Doppeldeutige deutsch-englische Wortspiele haben bei heimischen Punk-Combos eine gewisse Tradition. Man erinnere sich beispielsweise an das STAKEOUT-Album „Meet The Cut The“. In diese Kerbe schlägt auch „Faxe Kids“, die neue EP von HARD ATTACK. Zumindest scheinbar. Denn Anlehnung an die ähnlich titulierte NOFX-7“ „Fuck the Kids“ hin oder her, die Ehrerbietung endet nicht allein bei Punk-Rock aus Kalifornien, sondern greift auch auf in überdimensionierten Dosen über die Menschheit gebrachte Gerstensaftplörre aus Dänemark über. Wohl bekomms!

„Faxe Kids“ ist das erste Lebenszeichen der Landshuter seit ihrer 2005 vollzogenen Auflösung. Geändert hat sich seitdem augenscheinlich wenig: Auch ihr jüngstes Output setzt auf klassischen Melo-Core mit spürbarer Prägung durch die Fat-Wreck- und Epitaph-Blütezeit. Dass die abwechslungsreiche Umsetzung der fünf Tracks dabei in amtliche Sympathiewerte mündet, soll wahrlich nicht der Schaden des geneigten Hörers sein. Zum Auftakt serviert das 1995 gegründete Trio mit „Burned Out“ einen knapp gehaltenen Brecher mit Hardcore-Einschlag. Dem folgt das merklich melodischere, mit kritischem Text und hymnischen Singalongs bestückte „Do You Believe?“.

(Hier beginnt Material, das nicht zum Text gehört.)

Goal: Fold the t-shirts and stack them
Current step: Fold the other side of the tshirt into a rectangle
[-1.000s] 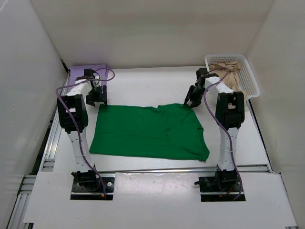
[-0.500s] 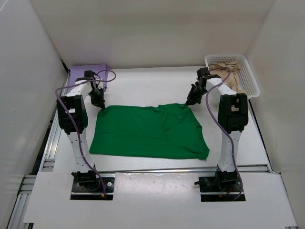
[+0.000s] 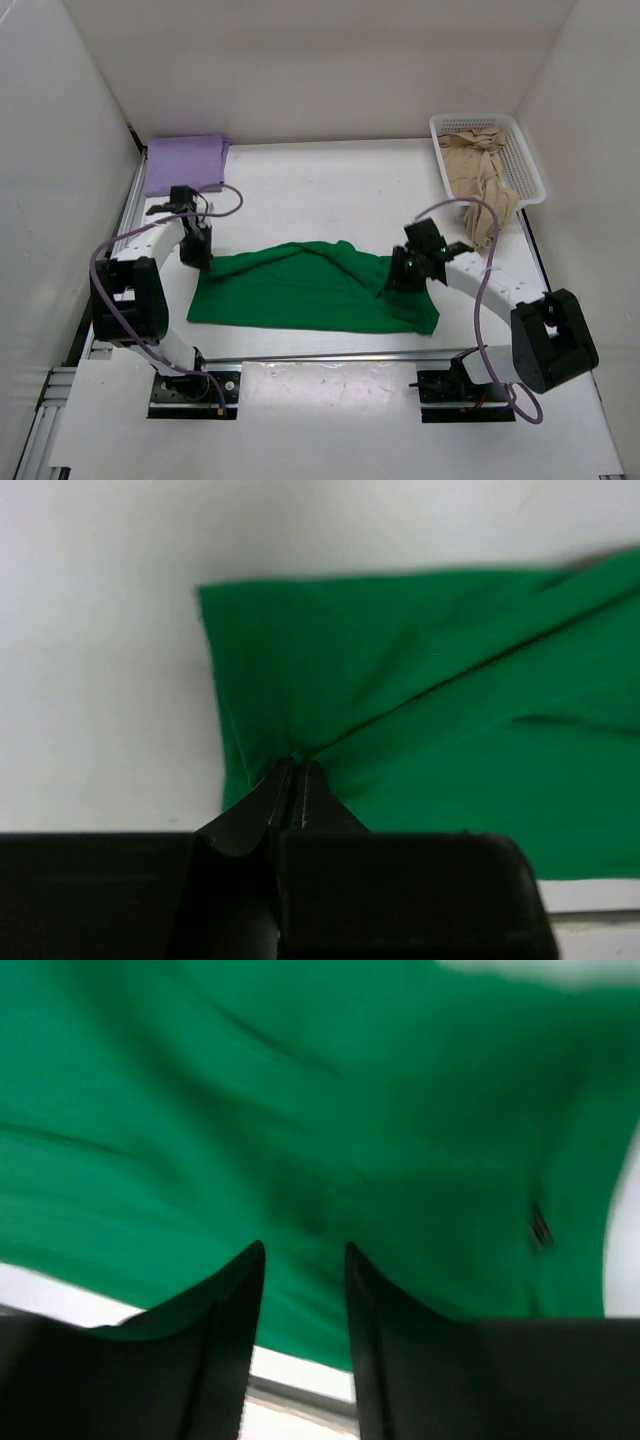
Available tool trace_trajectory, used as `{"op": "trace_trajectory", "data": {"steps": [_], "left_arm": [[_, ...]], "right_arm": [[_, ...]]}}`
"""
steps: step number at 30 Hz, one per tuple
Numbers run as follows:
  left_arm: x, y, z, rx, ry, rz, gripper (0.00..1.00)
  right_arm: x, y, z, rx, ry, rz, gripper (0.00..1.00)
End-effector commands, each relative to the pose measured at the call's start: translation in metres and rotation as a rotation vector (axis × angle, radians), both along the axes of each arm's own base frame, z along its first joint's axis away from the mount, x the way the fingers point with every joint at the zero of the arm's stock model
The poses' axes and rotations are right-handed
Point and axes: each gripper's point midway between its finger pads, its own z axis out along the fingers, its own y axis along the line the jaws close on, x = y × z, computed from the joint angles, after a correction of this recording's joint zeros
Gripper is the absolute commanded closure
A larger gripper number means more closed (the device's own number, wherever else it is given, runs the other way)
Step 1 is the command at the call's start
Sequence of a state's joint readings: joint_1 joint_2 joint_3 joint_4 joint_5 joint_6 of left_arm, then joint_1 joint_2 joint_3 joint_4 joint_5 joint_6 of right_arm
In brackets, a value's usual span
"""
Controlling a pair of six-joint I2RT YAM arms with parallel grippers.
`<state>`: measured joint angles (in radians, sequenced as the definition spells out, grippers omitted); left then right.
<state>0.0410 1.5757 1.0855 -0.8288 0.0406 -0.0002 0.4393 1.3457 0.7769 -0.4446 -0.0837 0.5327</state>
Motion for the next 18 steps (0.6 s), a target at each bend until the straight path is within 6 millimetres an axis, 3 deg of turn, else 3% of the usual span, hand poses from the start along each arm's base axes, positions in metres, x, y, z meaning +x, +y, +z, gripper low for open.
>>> {"op": "trace_trajectory", "data": {"steps": [1, 2, 3, 7, 11, 18], "left_arm": [[-0.029, -0.001, -0.029, 0.014, 0.096, -0.008, 0.9], [-0.03, -0.001, -0.031, 0.014, 0.096, -0.008, 0.9], [-0.031, -0.001, -0.034, 0.014, 0.096, -0.008, 0.9], [-0.027, -0.001, -0.032, 0.014, 0.091, -0.008, 0.9], [-0.016, -0.001, -0.026, 0.015, 0.067, -0.007, 0.9], [-0.017, -0.001, -0.029, 0.014, 0.076, -0.008, 0.9]], "right_arm": [[-0.019, -0.016, -0.01, -0.001, -0.007, -0.097, 0.55], [-0.019, -0.019, -0.005, 0.011, -0.029, -0.109, 0.55], [-0.013, -0.017, 0.012, 0.05, -0.093, -0.119, 0.55], [-0.008, -0.017, 0.036, 0.078, -0.175, -0.128, 0.53], [0.019, -0.013, 0.064, 0.068, -0.223, -0.15, 0.55], [0.058, 0.013, 0.026, 0.008, -0.016, -0.106, 0.61]]}}
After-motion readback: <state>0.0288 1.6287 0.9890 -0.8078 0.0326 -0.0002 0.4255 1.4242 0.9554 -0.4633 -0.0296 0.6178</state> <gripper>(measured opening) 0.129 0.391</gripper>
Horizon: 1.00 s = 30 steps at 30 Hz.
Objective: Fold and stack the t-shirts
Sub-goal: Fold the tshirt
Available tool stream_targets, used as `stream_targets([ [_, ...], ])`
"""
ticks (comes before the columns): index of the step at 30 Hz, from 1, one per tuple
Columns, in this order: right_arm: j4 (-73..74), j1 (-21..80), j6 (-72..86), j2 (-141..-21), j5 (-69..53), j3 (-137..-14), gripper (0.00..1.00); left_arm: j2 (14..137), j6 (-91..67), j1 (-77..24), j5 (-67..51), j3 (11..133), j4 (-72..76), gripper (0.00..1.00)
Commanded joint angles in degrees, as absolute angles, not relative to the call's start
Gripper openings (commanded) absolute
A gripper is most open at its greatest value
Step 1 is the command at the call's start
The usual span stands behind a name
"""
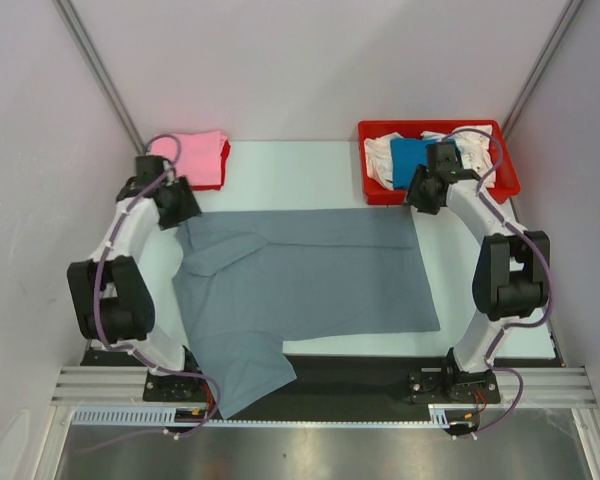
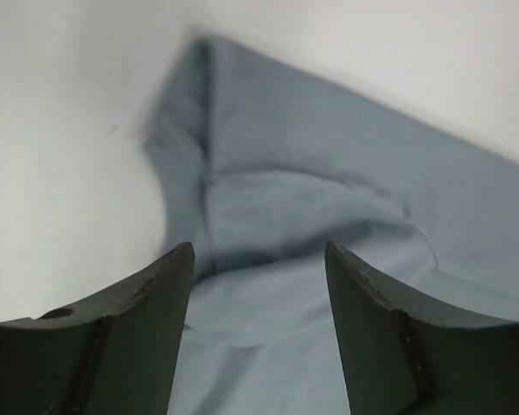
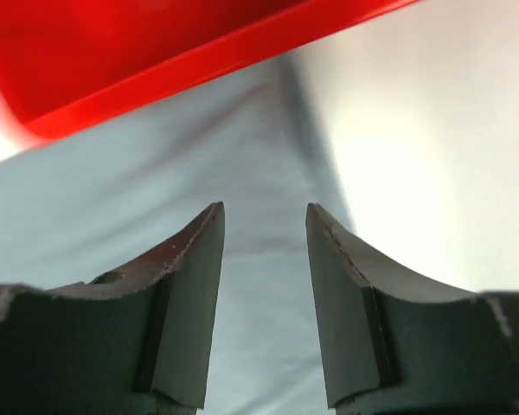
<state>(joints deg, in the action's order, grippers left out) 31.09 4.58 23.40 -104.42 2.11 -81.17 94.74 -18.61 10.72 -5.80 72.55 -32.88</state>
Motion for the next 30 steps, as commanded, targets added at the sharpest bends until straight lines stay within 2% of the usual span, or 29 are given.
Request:
stream_targets([
  [1, 33.8, 9.2, 22.1, -99.8, 0.5, -80.3, 0.48, 89.9, -11.3, -2.3, 2.1, 71.8, -38.2, 0.67],
  [3, 32.1, 12.3, 24.6, -98.5, -4.5, -78.8, 0.48, 89.6, -9.0, -11.0, 7.2, 71.2, -39.5, 0.69],
  [7, 26.1, 16.1, 27.9, -96.0, -9.6, -73.8, 0.48, 93.6, -4.8, -21.8, 18.7, 69.1, -41.0, 0.68],
  [11, 24.9, 18.9, 28.7, -92.3, -10.6, -70.9, 0.48, 97.5, -4.5, -27.1, 21.3, 68.2, -41.3, 0.56],
  [20, 25.3, 19.4, 27.7, -81.8, -10.4, -61.3, 0.48, 101.9, -4.7, -28.7, 25.7, 65.0, -39.7, 0.54],
  [22, 25.3, 19.2, 27.9, -80.7, -10.8, -59.9, 0.48, 103.1, -3.7, -28.7, 27.1, 64.9, -38.1, 0.5],
  [25, 25.8, 19.2, 27.5, -80.0, -11.2, -59.8, 0.48, 106.6, -2.8, -28.7, 30.3, 66.9, -37.7, 0.36],
  [27, 26.3, 19.2, 26.8, -79.7, -11.3, -59.9, 0.48, 107.5, -2.5, -28.7, 32.0, 67.9, -37.5, 0.33],
  [29, 26.8, 19.3, 26.4, -79.1, -11.1, -59.7, 0.48, 108.0, -2.5, -28.6, 33.7, 69.3, -37.5, 0.33],
  [30, 27.0, 19.2, 26.3, -78.8, -11.0, -59.4, 0.48, 108.0, -2.6, -28.7, 34.5, 69.9, -37.4, 0.39],
])
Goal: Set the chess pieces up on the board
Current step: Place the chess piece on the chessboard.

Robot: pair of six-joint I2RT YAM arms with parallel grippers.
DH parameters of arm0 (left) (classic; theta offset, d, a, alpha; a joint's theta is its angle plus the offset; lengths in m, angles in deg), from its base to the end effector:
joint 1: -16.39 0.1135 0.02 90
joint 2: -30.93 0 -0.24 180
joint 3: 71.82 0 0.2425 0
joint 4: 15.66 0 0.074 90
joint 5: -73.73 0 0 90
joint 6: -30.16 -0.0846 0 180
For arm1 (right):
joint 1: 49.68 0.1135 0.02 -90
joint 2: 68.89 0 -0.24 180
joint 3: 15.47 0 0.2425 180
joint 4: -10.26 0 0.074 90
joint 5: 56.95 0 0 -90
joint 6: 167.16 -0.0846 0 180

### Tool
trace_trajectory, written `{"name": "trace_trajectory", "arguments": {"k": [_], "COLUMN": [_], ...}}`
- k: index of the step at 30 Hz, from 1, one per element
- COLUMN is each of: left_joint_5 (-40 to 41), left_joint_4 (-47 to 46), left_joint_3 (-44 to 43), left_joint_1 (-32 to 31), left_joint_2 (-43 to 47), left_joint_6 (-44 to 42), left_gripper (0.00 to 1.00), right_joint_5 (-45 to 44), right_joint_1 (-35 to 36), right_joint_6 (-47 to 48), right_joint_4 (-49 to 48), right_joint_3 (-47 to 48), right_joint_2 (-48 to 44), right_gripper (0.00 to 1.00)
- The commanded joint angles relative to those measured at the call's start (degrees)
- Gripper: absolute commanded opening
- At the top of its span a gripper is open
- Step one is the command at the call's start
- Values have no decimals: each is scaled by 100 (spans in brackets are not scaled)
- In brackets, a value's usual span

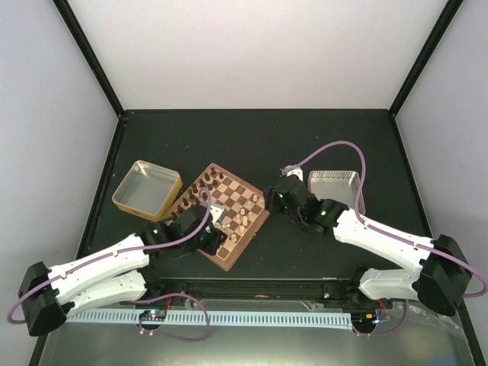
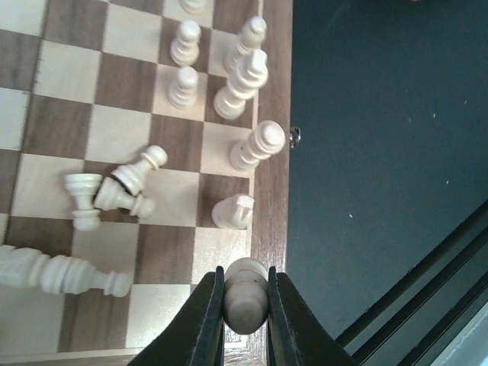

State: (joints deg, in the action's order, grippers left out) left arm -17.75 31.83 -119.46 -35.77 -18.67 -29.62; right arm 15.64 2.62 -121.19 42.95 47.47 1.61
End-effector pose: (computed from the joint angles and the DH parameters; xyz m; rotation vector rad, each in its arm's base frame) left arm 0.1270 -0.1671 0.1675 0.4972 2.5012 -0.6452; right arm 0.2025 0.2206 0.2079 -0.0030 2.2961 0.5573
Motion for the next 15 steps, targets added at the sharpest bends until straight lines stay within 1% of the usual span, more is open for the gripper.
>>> {"name": "trace_trajectory", "arguments": {"k": [1,8,15], "left_joint_5": [414,767,1142], "left_joint_4": [-590,-859,-952], "left_joint_3": [124,177,235], "left_joint_1": [-458,-875,-1045], "left_joint_2": [-263,-913,-1278], "left_joint_6": [38,104,228], "left_gripper": [3,4,4], "right_joint_5": [-61,-63,15], "right_joint_1": [-144,-198,-215], "right_joint_6": [-524,-518,-521], "right_joint_4": [-58,-35,-27], "right_joint_3": [-213,-256,-265], "right_joint_2": [-268,-310,-265], "right_gripper": [61,62,62]}}
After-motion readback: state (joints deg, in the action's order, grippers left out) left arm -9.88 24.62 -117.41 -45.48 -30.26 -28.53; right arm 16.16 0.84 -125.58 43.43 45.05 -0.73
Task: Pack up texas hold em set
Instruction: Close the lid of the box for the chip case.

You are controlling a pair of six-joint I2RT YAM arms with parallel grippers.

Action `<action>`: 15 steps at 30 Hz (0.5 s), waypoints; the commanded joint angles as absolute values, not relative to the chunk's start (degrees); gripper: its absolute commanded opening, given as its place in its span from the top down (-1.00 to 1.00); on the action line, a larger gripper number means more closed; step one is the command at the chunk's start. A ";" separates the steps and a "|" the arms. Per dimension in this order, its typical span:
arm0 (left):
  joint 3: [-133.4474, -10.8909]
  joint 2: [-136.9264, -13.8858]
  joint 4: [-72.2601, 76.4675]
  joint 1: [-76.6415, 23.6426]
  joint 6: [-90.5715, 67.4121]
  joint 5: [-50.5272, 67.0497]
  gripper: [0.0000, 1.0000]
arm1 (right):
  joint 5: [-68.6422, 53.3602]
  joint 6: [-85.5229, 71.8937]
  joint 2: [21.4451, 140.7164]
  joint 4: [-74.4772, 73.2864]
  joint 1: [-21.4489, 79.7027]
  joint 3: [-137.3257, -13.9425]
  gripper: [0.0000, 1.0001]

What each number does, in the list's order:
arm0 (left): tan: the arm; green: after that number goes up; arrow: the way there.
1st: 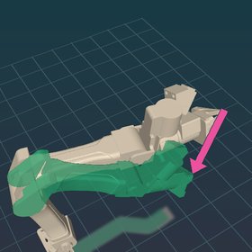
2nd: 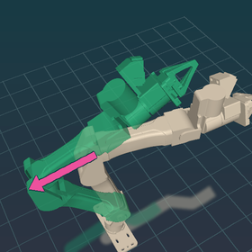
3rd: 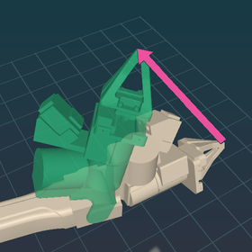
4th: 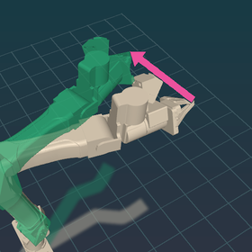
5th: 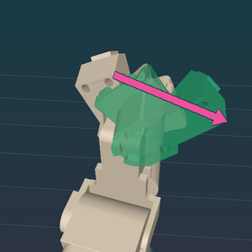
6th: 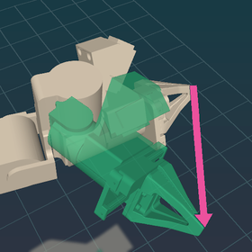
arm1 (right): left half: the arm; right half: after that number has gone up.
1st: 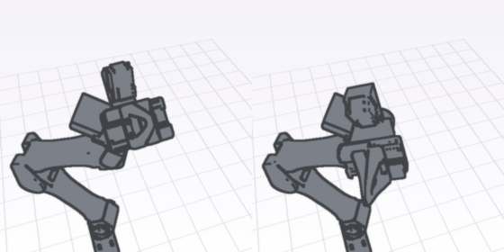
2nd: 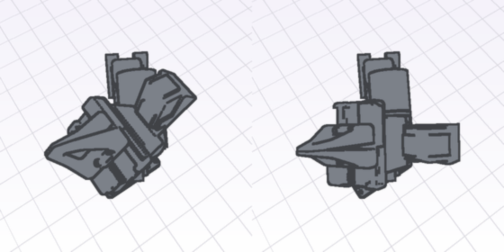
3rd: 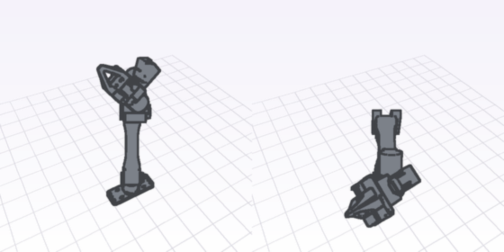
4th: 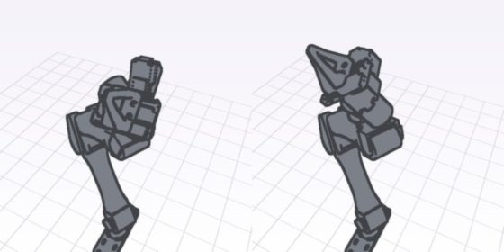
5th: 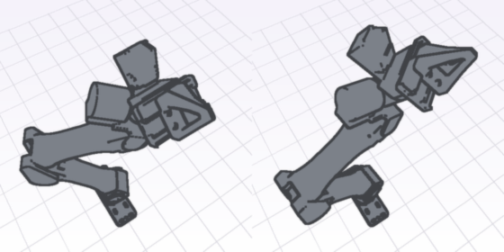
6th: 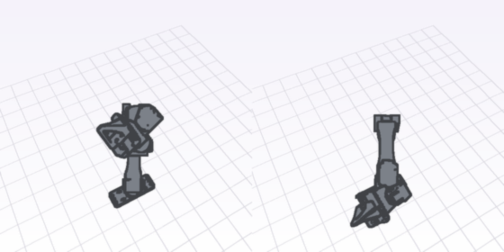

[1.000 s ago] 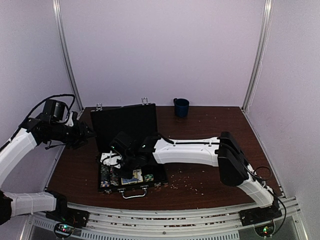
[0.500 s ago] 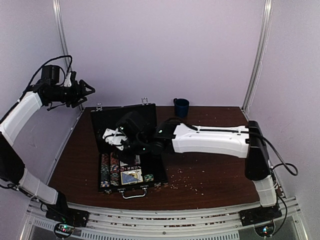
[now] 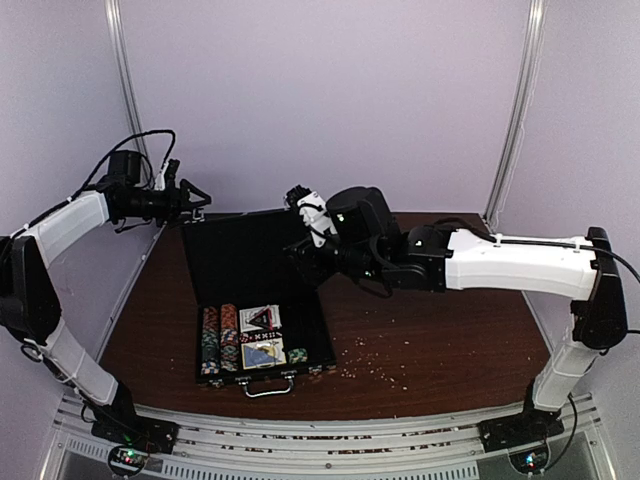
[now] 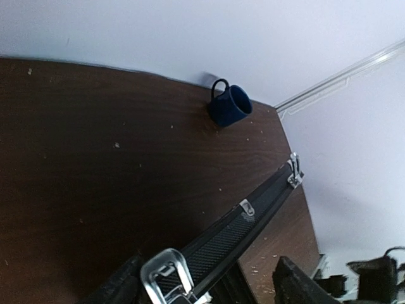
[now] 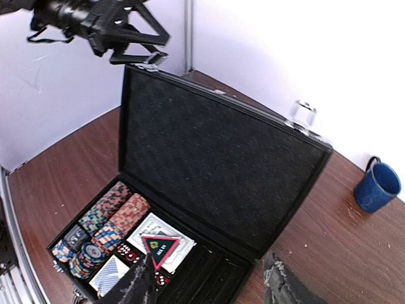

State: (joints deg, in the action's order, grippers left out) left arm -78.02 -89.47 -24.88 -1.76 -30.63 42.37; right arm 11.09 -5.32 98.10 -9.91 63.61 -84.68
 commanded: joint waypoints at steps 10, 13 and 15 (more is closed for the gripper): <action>-63.99 -76.98 -25.39 -4.83 -27.63 48.05 -0.41 | 11.61 -6.92 93.57 -5.11 59.41 -83.41 -0.19; -60.10 -71.00 -25.58 -6.57 -30.47 48.16 -0.42 | 13.28 -6.60 92.67 -5.16 58.71 -83.21 -0.19; -57.43 -66.44 -25.58 -7.16 -33.16 48.67 -0.42 | 15.16 -7.77 91.69 -5.27 57.78 -82.79 -0.20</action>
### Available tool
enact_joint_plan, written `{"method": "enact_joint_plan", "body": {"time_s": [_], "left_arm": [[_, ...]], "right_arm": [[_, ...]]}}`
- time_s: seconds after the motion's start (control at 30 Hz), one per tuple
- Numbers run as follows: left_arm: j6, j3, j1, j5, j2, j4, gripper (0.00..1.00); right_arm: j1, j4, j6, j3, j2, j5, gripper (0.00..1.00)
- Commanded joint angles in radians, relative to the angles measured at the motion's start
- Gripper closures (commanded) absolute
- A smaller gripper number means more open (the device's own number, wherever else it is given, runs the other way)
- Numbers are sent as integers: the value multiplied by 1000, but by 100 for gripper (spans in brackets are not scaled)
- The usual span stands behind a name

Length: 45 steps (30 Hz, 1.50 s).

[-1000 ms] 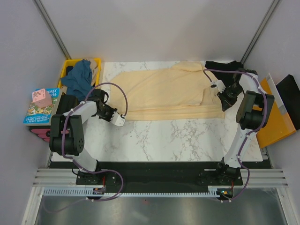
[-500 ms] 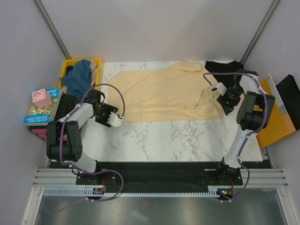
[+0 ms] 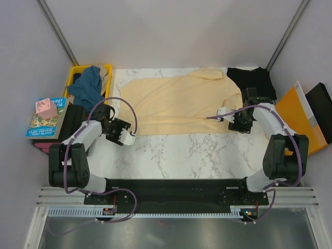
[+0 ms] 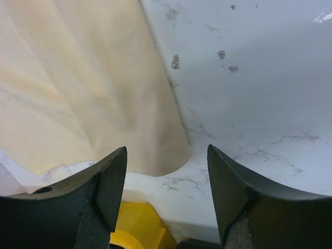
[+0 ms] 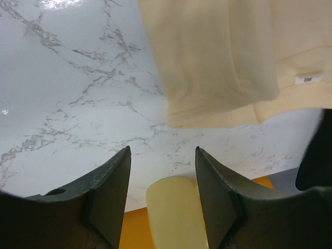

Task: Fold and stack the t-shirts
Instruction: Fold the tshirt

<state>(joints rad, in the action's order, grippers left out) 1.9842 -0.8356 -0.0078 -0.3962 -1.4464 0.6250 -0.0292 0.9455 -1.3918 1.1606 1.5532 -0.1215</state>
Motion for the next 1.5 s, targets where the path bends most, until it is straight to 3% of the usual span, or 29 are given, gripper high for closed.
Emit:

Wen danach noch keine wohligen Nostalgiegefühle überkommen haben, der kann beim selbstreflexiven, nicht minder eingängigen Titelstück mit den Urhebern in Festival-Erinnerungen schwelgen. „Bring Our Soldiers Back (to Hell)“ gibt sich hingegen wieder ruppiger, dazu inhaltlich provokanter, und scheut musikalisch nicht vor Abstechern Richtung Metal zurück. Der Abschluss fällt mit „Groundhop Flashmob“ zwar mehr solide als hochklassig aus, unter dem Strich bieten HARD ATTACK aber willkommenes Futter für all diejenigen, die vom immergrünen Punk der Neunziger einfach nicht genug bekommen können.